Hello, you have come here looking for the meaning of the word
worldwise. In DICTIOUS you will not only get to know all the dictionary meanings for the word
worldwise, but we will also tell you about its etymology, its characteristics and you will know how to say
worldwise in singular and plural. Everything you need to know about the word
worldwise you have here. The definition of the word
worldwise will help you to be more precise and correct when speaking or writing your texts. Knowing the definition of
worldwise, as well as those of other words, enriches your vocabulary and provides you with more and better linguistic resources.
English
Etymology
From Middle English worldwis, from Old English woruldwīs (“worldwise, worldly-wise, learned”), from Proto-West Germanic ; compare Middle Dutch wereltwijs (Dutch wereldwijs), Old High German weraltwīs. By surface analysis, world + wise.
Adjective
worldwise (comparative more worldwise, superlative most worldwise)

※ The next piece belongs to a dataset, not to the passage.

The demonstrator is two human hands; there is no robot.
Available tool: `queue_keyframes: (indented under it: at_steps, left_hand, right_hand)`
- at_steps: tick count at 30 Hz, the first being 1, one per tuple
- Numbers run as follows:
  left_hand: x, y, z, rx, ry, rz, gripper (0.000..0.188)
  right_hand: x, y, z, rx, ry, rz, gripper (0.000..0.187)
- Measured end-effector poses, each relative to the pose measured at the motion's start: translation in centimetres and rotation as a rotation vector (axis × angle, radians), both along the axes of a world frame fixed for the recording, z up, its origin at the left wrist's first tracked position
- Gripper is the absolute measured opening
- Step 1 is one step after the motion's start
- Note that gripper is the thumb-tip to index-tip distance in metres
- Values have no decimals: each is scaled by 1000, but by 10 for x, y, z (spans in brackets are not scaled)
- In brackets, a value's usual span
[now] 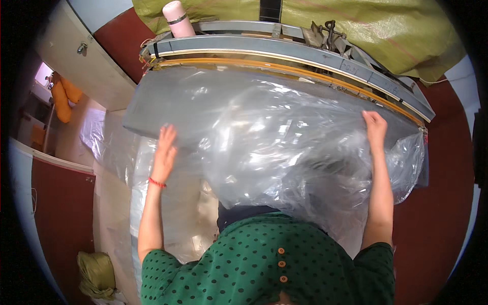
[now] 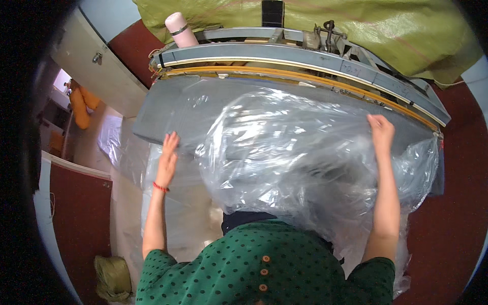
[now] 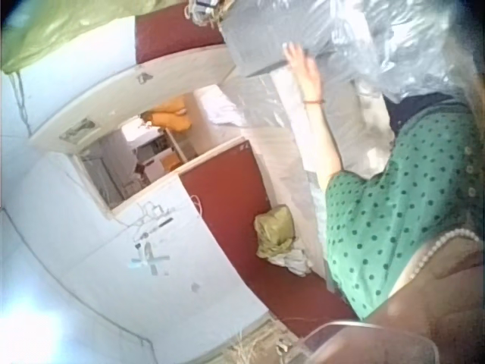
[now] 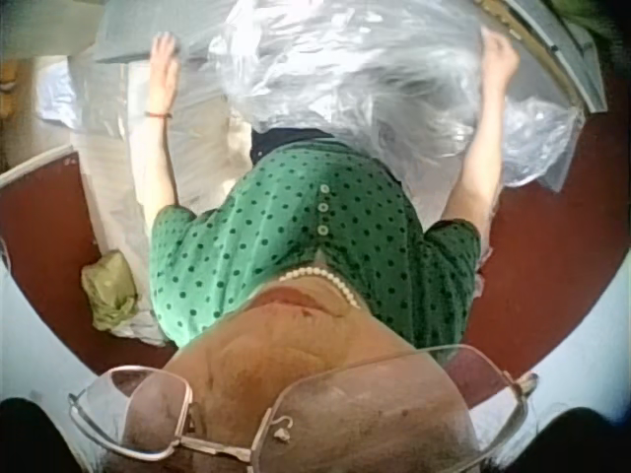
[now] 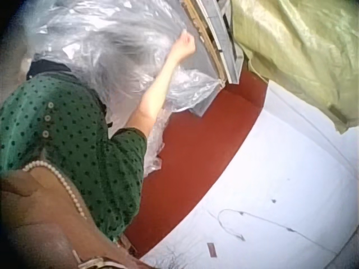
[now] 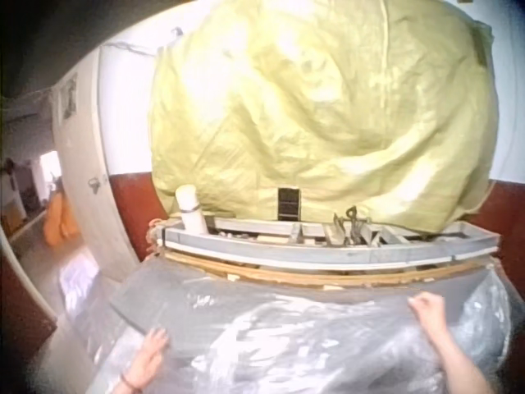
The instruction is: The recorder is aligning and smoothing a large plastic sheet onto an industrial heat-sealing machine.
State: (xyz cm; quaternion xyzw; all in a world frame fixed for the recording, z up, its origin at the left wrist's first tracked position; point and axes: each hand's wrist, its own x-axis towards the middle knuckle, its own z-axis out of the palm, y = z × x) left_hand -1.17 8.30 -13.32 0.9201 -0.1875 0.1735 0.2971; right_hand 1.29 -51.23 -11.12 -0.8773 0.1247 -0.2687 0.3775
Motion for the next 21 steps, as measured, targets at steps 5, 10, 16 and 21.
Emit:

- Knowledgeable about the world; worldly-wise; sophisticated; experienced.
1671, Basilius Valentinus, chapter 3, in Daniel Cable, transl., Of Natural and Supernatural Things, London: Moses Pitt, page 50:Those who are highly conceited, illuminated, and world-wise, hate, envy, scandalize, defame and persecute this Mystery to the utmost Rind, or innermost Kernel, which hath its beginning out of the Center […]
1891, Arthur Conan Doyle, chapter 12, in The White Company, London: Smith, Elder & Co., published 1909, page 141:An older and more world-wise man might have been puzzled by her varying moods, her sudden prejudices, her quick resentment at all constraint and authority.
1919, Saki, “The Purple of the Balkan Kings”, in The Toys of Peace and Other Papers, London: John Lane, page 281:Luttpold Wolkenstein, financier and diplomat on a small, obtrusive, self-important scale, sat in his favoured café in the world-wise Habsburg capital, confronted with the Neue Freie Presse and the cup of cream-topped coffee and attendant glass of water that a sleek-headed piccolo had just brought him.
1994, U.S. News & World Report:Experience that’s worldwide and worldwise. It’s a difference that’s helped us make friends with a world full of travelers.